Items from a data source:

____________

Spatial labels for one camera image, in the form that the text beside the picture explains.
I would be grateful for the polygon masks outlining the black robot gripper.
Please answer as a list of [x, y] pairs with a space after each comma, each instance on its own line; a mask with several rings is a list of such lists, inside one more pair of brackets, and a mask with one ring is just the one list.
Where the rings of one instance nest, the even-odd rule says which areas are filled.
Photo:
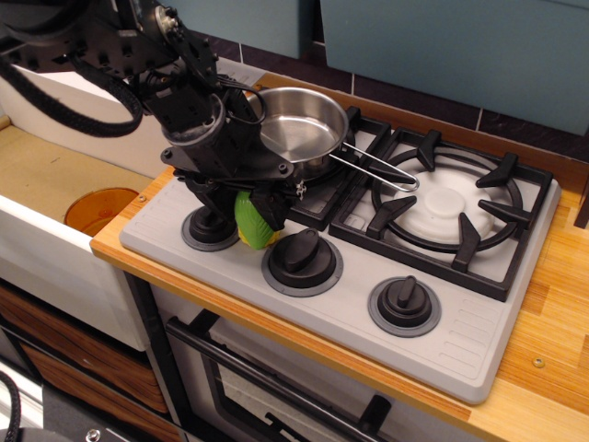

____________

Task description:
Copy the records exactly. Skip the images.

Task answer:
Spatial labels for one camera image, in the form that the text beside the picture explains.
I would be grateful for the polygon masks outlining the black robot gripper.
Please answer as a list of [x, y] pairs with a space after each comma, each instance on its own line; a mask with several rings is a list of such lists, inside one more pair of brackets, and a mask with one ring is just the one list.
Where the rings of one instance nest, the even-odd rule says which areas are filled.
Photo:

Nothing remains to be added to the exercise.